Why the Rare Cancer Bill Matters: From a Neuroblastoma Parent
The House of Lords has given its final approval to the Rare Cancers Bill, meaning it can now become law. It aims to incentivise research and encourage pharmaceutical firms to trial existing cancer drugs for rare forms of the illness. It will also make it easier for patients to access trials. The bill was brought forward by the labour MP Dr. Scott Arthur.
Jonathan Anderson, Tilly’s Dad, shares why this Bill is so important to him and the Neuroblastoma Community.
“Tilly was our youngest daughter. She was born in 2018 and the first three years of life she was a very happy lovely little girl. She was a lovely little girl with a cheeky sense of humour, full of smiles and laughter. She had a wonderful imagination, loved dancing and music, and was forever creating videos with her sister on our iPad. Just as she was heading to nursery she started complaining of leg pains and started being picky with her food. We took her to the doctor, and it was initially passed off as being ‘irritable hip’, or a post-viral infection, given that she was just starting nursery and coming into contact with other children. But eventually when we took her to A+E when she was becoming quite unwell, they diagnosed her with stage 4 neuroblastoma.
At that point she was put on a fairly brutal treatment regime, and sadly we lost her in September 2022 when she was four and a half.”
You've long been a supporter of Scott Arthur’s Rare Cancers Bill, tell me what you hope this bill will achieve.
“I hope it does precisely what it aims to, and shines a light on rare cancers and really pushed for more research into rare cancers, both those that affect children and adults, and makes the process of accessing clinical trials easier. With Tilly, we were offered a place on a trial, but it was in Glasgow, and we have another child. It was not logistically easy or straightforward for us to access that trial. Then there was also the jeopardy of actually whether you are going to be getting the drugs in the trial that are going to do the job that you hope. You're in a real place of torment as to what to do. We chose to not do it, and we often reflect whether that was that the right thing. Making that process easier and more supportive really would really help parents going through the same thing.”
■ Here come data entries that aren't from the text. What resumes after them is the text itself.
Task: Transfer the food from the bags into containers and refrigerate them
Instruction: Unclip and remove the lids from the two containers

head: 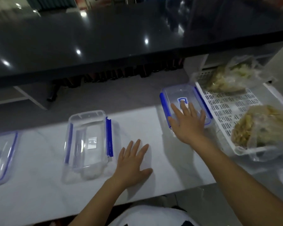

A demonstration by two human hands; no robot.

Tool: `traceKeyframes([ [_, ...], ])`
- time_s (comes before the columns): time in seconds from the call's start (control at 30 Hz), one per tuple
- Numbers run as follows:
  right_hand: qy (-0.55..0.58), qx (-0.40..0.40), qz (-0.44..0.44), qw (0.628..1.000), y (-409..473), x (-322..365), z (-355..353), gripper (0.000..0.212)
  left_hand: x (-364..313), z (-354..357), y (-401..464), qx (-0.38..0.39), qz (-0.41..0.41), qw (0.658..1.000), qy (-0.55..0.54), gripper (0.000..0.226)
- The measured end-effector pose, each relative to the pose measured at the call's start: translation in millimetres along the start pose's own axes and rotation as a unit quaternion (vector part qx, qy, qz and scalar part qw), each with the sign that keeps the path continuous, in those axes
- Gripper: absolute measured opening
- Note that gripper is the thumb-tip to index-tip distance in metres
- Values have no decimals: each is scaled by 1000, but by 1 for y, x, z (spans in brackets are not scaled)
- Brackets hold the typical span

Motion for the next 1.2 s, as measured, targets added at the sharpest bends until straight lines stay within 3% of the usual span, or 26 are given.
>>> traceKeyframes([
  [0.07,9,10,-10,1000,-13,6,1,59,-3,-9,-4,-9,-20,994,-110,80],
  [0.1,12,18,-16,1000,-23,9,2,59,-6,-17,-5,-21,-43,976,-214,76],
  [0.2,30,59,-28,997,-61,22,2,62,-19,-36,-3,-71,-114,851,-508,68],
  [0.3,76,135,-57,986,-102,36,-5,69,-37,-38,4,-79,-134,769,-620,66],
  [0.37,116,156,-66,979,-121,36,-15,70,-42,-36,6,-94,-144,744,-646,52],
  [0.47,119,79,-81,986,-118,22,-35,84,-38,-35,3,-109,-152,736,-650,47],
  [0.53,88,31,-95,991,-103,12,-34,85,-34,-40,1,-124,-153,763,-616,50],
  [0.63,56,35,-102,993,-87,9,-8,81,-37,-46,1,-129,-146,798,-571,48],
  [0.7,50,9,-104,993,-85,9,4,76,-40,-46,2,-116,-156,784,-589,46],
  [0.87,44,-17,-110,993,-85,8,10,74,-32,-36,2,-40,-202,708,-676,51],
  [1.2,25,-34,-121,992,-84,7,13,74,-21,-35,-1,-9,-226,678,-699,48],
])
Point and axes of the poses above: each hand's wrist, its own y-axis towards the middle knuckle, its own z-axis out of the palm, x = y × z, the point moved 6 cm from there along y, towards the middle knuckle, and after that the axes turned 5 degrees about -x, right-handed, at the moved point
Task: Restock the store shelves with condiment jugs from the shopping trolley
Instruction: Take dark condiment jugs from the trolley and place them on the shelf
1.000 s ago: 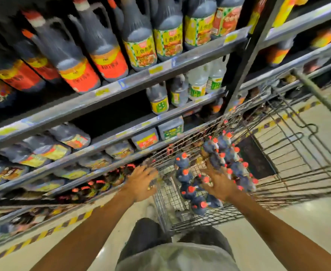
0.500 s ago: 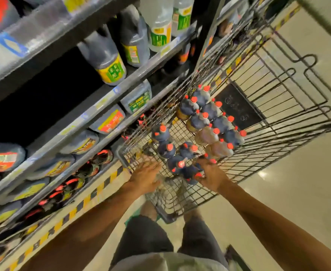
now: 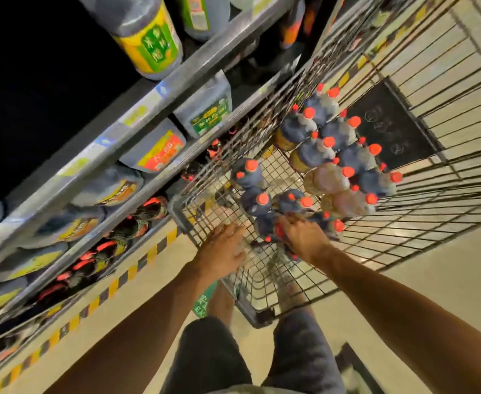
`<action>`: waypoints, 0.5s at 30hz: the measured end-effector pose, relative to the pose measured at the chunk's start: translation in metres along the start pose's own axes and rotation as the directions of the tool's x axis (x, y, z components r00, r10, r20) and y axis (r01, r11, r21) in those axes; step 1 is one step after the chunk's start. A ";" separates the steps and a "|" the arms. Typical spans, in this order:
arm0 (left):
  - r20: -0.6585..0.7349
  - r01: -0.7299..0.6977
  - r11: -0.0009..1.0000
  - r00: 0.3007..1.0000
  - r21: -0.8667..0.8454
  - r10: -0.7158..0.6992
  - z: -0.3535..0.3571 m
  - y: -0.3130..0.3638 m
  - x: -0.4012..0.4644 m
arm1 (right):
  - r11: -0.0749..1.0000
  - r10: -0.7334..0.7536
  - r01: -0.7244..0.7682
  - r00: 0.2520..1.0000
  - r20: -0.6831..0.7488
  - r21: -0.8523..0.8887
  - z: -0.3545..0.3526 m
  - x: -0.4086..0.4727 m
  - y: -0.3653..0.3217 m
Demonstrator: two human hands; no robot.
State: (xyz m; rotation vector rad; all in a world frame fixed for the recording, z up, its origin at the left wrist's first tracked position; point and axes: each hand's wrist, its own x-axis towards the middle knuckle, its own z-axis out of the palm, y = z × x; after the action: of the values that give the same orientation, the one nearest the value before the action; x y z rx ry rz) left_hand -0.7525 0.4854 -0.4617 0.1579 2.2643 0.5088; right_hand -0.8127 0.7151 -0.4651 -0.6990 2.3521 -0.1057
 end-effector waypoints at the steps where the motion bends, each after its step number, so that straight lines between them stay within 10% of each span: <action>1: 0.005 -0.005 1.000 1.000 -0.017 0.005 -0.001 0.002 -0.002 | 1.000 0.008 -0.008 1.000 0.028 -0.025 -0.002 0.002 0.001; 15: 0.001 0.003 0.761 1.000 -0.649 -0.003 -0.079 0.043 -0.048 | 0.914 0.002 0.041 0.994 -0.106 0.403 -0.172 -0.043 -0.019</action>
State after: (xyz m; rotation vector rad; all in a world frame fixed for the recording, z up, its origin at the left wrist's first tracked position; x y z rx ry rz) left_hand -0.7799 0.4876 -0.3637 -0.2027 1.9514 1.2600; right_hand -0.8848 0.7025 -0.3024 -0.5194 2.3144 -0.6347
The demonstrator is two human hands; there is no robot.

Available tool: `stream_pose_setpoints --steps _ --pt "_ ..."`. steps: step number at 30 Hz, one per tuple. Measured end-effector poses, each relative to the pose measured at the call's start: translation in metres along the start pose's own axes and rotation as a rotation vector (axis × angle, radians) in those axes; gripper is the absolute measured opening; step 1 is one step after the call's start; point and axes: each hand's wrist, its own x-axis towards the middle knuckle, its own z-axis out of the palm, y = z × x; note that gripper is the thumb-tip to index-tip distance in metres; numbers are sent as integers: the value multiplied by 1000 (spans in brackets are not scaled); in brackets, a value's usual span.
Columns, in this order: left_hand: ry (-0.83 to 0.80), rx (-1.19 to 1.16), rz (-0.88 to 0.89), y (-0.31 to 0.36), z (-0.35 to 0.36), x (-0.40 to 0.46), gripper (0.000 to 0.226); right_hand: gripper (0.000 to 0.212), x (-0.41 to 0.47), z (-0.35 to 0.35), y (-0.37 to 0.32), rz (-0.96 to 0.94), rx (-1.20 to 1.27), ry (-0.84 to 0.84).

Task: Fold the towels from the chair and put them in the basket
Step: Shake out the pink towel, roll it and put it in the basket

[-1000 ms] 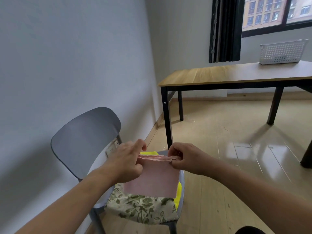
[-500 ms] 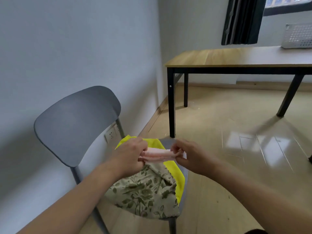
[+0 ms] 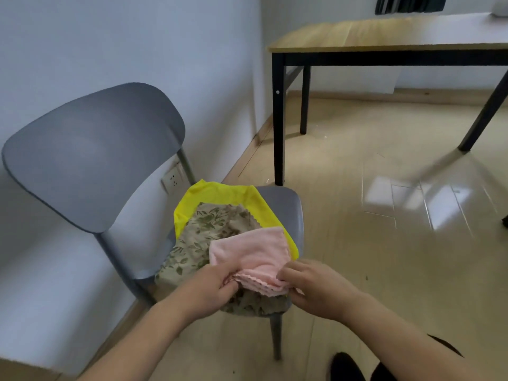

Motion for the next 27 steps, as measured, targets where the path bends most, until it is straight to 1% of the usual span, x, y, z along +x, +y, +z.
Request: stream_pose_setpoints --steps 2,7,9,10,12,15,18,23,25,27 --pt "-1 -46 -40 -3 2 3 27 25 2 4 -4 -1 -36 -2" --pt "72 -173 -129 -10 13 -2 31 41 5 4 -9 62 -20 11" --pt "99 -234 -159 -12 17 -4 23 45 6 5 -7 62 -13 5" --pt "103 -250 -166 -11 18 -5 18 43 7 6 -5 58 -14 -2" --pt "101 -246 -168 -11 18 -7 18 33 8 6 -1 63 2 0" --pt "69 -189 -168 -10 17 -10 31 25 9 3 1 117 85 37" --pt "71 -197 -160 -10 21 -13 36 18 10 2 3 177 161 30" --pt "202 -311 -146 -19 27 -14 31 21 18 3 6 341 376 25" --pt "268 -356 -163 -22 27 -9 27 25 27 3 9 395 453 34" --pt "334 -375 -197 -24 26 -2 28 31 38 1 9 446 511 58"
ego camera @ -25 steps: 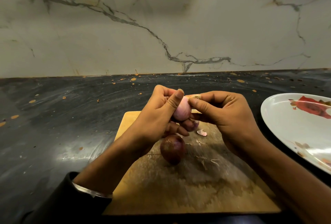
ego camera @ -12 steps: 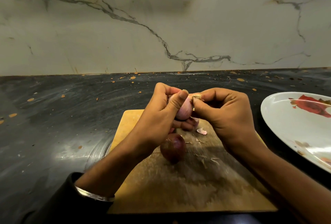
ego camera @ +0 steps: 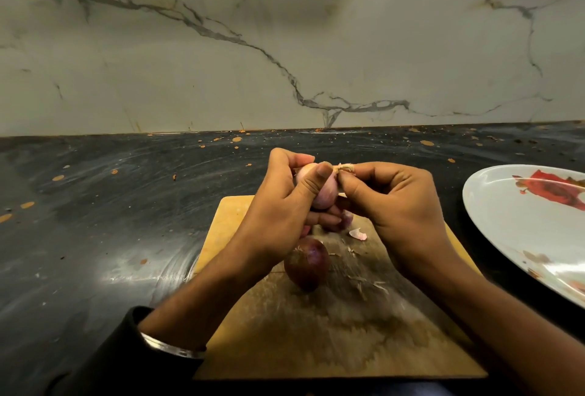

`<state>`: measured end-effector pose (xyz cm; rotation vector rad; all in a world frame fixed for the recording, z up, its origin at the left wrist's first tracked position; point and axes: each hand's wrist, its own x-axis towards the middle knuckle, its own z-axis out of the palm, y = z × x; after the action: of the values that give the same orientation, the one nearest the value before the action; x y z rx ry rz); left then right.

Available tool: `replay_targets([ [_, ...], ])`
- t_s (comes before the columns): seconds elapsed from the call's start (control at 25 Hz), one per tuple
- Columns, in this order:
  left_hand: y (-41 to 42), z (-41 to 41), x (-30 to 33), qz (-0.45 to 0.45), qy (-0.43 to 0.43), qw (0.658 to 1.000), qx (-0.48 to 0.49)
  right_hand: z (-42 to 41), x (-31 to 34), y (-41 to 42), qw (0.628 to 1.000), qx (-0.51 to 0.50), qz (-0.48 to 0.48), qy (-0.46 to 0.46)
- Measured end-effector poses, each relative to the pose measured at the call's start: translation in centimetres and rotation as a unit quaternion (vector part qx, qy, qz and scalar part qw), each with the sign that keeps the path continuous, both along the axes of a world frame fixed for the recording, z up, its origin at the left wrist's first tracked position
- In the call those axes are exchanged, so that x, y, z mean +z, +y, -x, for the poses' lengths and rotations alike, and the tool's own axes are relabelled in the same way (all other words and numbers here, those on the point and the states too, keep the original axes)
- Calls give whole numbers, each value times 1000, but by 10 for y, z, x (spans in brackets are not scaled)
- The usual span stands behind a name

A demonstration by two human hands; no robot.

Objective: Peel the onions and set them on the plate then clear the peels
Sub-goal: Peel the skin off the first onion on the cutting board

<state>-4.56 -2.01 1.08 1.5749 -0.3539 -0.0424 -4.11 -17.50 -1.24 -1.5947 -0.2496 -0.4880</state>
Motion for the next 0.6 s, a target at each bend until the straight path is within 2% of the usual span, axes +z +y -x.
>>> replay_targets([
  [0.2, -6, 5, 2, -1, -21, 1000, -1, 3, 1, -2, 999, -12, 39, -21],
  [0.4, -3, 2, 6, 1, -13, 999, 37, 0, 1, -1, 1000, 16, 7, 3],
  [0.6, -1, 1, 5, -7, 14, 999, 31, 0, 1, -5, 998, 54, -12, 36],
])
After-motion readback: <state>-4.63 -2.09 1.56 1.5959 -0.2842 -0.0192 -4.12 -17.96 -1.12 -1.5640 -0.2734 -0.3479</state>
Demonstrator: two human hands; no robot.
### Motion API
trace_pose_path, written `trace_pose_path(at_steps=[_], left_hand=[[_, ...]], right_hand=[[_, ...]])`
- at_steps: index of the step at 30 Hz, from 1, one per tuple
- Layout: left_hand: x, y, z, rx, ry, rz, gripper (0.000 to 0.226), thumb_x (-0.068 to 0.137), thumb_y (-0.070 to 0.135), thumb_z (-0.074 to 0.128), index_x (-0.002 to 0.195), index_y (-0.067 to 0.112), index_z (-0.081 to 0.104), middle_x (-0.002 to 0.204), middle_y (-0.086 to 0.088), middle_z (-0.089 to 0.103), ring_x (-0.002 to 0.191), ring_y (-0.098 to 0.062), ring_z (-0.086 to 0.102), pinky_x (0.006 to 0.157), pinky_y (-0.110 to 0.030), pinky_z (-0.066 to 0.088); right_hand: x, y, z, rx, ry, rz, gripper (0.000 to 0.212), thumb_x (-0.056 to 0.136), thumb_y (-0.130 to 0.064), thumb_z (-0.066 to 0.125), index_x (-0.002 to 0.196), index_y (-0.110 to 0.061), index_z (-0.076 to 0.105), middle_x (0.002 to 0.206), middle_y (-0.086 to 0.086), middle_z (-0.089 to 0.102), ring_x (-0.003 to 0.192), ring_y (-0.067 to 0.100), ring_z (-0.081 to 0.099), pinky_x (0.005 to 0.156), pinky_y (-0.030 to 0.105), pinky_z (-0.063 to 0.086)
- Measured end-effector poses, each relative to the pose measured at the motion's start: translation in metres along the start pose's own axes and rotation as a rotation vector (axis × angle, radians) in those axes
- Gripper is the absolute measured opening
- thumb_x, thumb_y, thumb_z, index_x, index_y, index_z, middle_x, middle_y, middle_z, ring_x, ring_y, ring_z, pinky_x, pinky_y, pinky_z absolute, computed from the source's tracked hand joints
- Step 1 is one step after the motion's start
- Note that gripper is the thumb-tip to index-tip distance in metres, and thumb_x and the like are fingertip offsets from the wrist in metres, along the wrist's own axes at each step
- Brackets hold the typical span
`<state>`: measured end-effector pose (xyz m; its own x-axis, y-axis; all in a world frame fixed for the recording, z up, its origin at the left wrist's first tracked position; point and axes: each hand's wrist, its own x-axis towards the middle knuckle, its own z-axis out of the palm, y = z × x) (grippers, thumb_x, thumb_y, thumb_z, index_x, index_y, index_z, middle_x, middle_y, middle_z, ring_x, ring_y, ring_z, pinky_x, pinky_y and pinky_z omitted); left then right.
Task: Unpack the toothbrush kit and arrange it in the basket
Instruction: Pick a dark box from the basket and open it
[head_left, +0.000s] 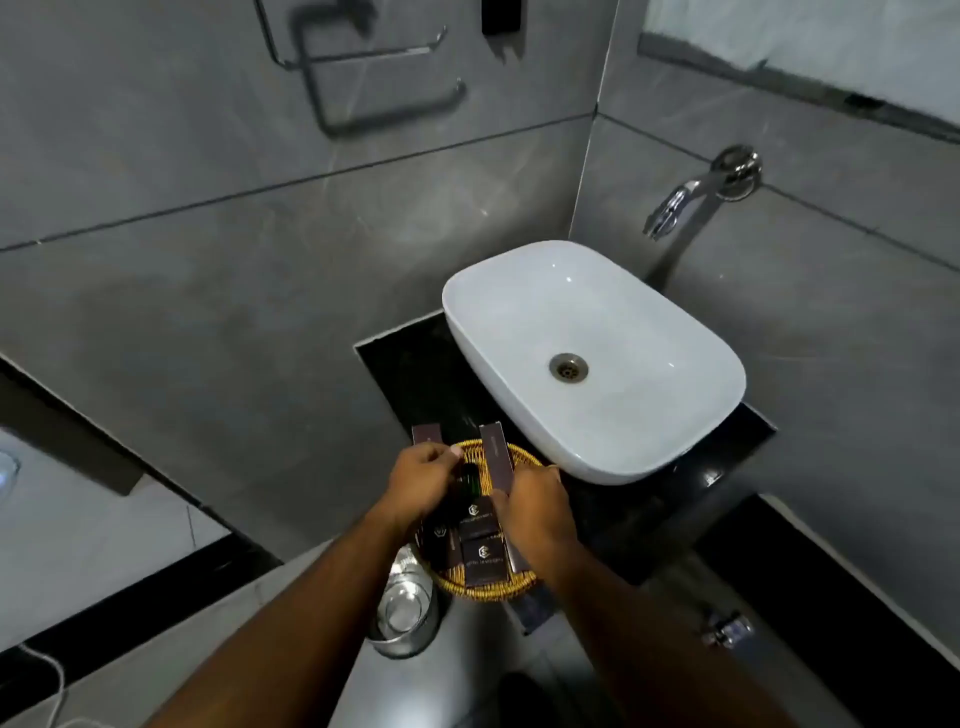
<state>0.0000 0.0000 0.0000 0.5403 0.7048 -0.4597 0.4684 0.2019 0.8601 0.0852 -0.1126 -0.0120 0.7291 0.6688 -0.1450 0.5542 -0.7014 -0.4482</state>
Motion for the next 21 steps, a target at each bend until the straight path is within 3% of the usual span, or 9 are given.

There's also an element of this bill that will try to promote research and appoint a national speciality lead to promote and incentivise research. How do you feel this could make a difference?
“When I speak about shining a light on research into rare cancers that's precisely what I was talking about; having somebody there championing the cause of rare cancers. If you look at how some of the big charities carve up their research funding and their research allocation, such a small percentage goes towards rare cancers. Their argument is that a lot of that expertise trickles down to the rare cancers, but they’re not tackling them in a specialised way. There needs to be that shift in emphasis. When you think about what £1 or £10 worth of research could buy – I’m not wishing to draw any stark comparisons here – but for an adult that might buy them a few extra years, but you could be buying a full life for a child, and I think that makes the world of difference.”
This bill is finally going to get across the line what is your hope for it for the future and for people who find themselves in a situation like yours?
“I hope that fewer people will find themselves in our situation. We’re a family of four, but sadly only three of us are here every day. I would love to think that this bill will save lives. It will give children their childhoods back. It will give them their lives back. It will give adults valuable time with their children and their families. It will encourage the medical profession as well to leave no stone unturned. All of these are things that could come out of this bill and that could be hugely transformative.”